When five political commentators were asked for the main moment of the election campaign, they all mentioned the TikTok Taoiseach’s snubbing of a disability care worker when he was on one of his many walkabouts. It “cut through” to the public, as the saying goes, and probably did lower the Fine Gael vote a little. However, in the grand scheme of things all it demonstrated was the irrelevance of the campaign, which has been described as a non-event. Unlike recent general elections in many other countries, the incumbents were returned to office, providing evidence of political stability that does not exist elsewhere. This stability rests on uncertain foundations.
The election was called following a large give-away budget of tax reductions and increased state spending, followed by a campaign where everyone promised even more tax cuts and increased spending. This included the previous austerity-merchants in Fianna Fáil and Fine Gael. Halfway during the campaign, when Sinn Fein joined the club, Fine Gael launched hypocritical denunciations that it was about to break the “state piggy bank”.
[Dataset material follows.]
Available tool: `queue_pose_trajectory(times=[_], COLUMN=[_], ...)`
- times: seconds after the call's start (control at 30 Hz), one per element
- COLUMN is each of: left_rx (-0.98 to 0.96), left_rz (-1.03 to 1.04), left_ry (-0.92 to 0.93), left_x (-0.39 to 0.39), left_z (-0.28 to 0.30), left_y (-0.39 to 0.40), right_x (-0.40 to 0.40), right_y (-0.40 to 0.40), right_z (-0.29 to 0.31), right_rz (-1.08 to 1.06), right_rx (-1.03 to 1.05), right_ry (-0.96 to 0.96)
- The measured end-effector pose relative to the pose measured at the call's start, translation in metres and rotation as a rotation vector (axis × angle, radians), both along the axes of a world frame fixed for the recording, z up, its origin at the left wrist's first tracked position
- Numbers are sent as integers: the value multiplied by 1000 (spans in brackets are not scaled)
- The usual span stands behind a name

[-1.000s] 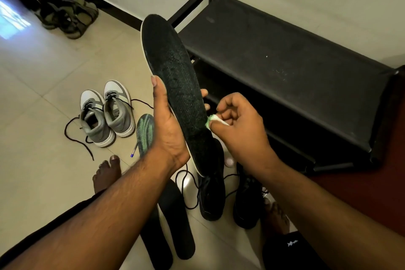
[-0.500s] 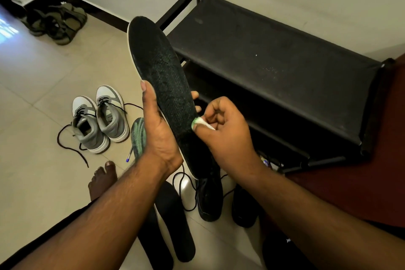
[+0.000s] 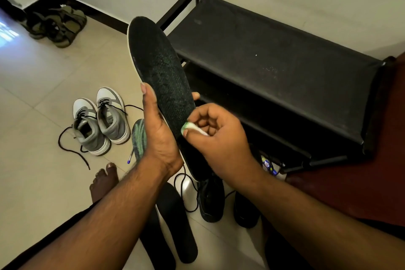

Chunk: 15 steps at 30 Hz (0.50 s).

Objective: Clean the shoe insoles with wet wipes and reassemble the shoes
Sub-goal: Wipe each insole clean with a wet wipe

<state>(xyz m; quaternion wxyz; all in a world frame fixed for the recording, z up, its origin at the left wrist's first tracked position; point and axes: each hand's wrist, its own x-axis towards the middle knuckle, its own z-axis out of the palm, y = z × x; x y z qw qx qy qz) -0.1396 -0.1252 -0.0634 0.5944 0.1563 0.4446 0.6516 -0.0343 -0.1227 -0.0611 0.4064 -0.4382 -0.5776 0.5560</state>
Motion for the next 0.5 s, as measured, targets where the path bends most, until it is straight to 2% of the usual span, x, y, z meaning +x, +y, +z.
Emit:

On the surface, the only difference between the governing parties and the different varieties of opposition was how much they would spend. People before Profit claimed that their clothes were being stolen by everyone, at least for the election, while media commentators claimed that the widespread consensus on increased state intervention showed what an essentially leftwing country Ireland was. Since PbP argues that such intervention is an expression of socialist politics these claims would be right – if PbP was also right, which it’s not. The view of politics as a spectrum from left to right implies no fundamental difference between the government and opposition but only shades or degrees of difference.
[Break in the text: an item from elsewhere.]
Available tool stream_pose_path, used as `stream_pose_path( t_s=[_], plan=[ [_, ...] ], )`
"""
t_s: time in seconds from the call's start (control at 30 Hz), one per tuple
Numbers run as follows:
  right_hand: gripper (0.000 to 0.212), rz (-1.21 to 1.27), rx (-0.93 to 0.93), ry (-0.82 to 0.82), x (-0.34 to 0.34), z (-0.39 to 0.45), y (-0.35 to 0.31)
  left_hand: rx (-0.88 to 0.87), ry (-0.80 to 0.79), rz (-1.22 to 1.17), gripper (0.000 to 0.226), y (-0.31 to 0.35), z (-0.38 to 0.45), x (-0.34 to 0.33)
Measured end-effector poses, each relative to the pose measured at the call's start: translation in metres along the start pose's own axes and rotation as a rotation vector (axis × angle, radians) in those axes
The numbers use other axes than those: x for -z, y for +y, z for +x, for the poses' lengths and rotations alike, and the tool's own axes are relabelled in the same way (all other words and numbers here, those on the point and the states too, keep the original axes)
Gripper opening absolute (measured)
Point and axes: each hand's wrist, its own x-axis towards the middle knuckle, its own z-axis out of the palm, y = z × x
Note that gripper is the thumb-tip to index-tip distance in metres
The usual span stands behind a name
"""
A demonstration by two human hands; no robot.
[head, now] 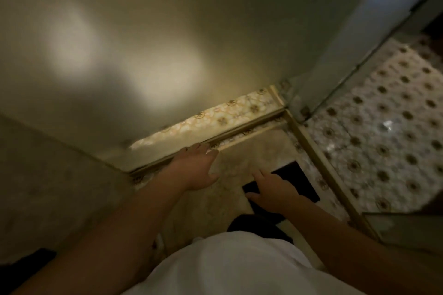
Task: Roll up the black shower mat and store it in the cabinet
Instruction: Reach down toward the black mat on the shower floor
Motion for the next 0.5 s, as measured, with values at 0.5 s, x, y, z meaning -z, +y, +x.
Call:
stream_pose_path(
  t_s=[0.5],
  plan=[
    [0.082, 0.289, -0.402, 0.033, -0.016, -0.036, 0.132, -0.452, -0.111, 0.333, 0.069, 0.115, 0.132, 0.053]
  ],
)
If this didn’t provide the grounds for major change, and the existing alignment of party support made it unlikely, the most important reasons for continuity are the foundations of the state itself and the economic success that has satisfied a significant part of the population, if only on the grounds that it could be a lot worse and recently was. The ‘left’ appeared as wanting to share the gains more equally. Unfortunately, those seeking equality inside the Irish state have to reckon on the giant inequality outside on which it would have to be based and which determines it.
The largesse of recent budgets, and the promises of more during the election, rest on the existence of the Irish state as a tax haven where many US multinationals have decided to park their revenue for tax purposes alongside some of their real activities. Over half of the burgeoning corporate tax receipts come from just ten companies, with the income taxes of their employees also significant. Trump has threatened tariffs on the EU, which threatens the massive export by US pharmaceutical firms to the US, and has promised to reduce corporate taxes, which also reduces the attractiveness of the Irish state to multinational investment. It is not so long since the shock of the Celtic Tiger crash, so very few will not be aware of the vulnerability of economic success and the finances of the state.
This vulnerability was ignored in recent budgets and election promises while the electorate is blamed for seeking short term gains that are all the political class can truthfully promise. Failure to invest in infrastructure has weakened the state’s long term growth with the major shortfalls ranging wide, across housing, health, transport, childcare and other infrastructure such as energy and water. This has led to calls for increased state expenditure as the existing policy of throwing money to incentivise private capital has fallen short even while the money thrown at it has mushroomed. Bike sheds in Leinster House costing €336,000, and a new children’s hospital that had an estimated cost of €650m in 2015, but costed at €2.2 billion at the start of the year – apparently the most expensive in the world – are both examples of the results of a mixture of a booming capitalist economy and state incompetence.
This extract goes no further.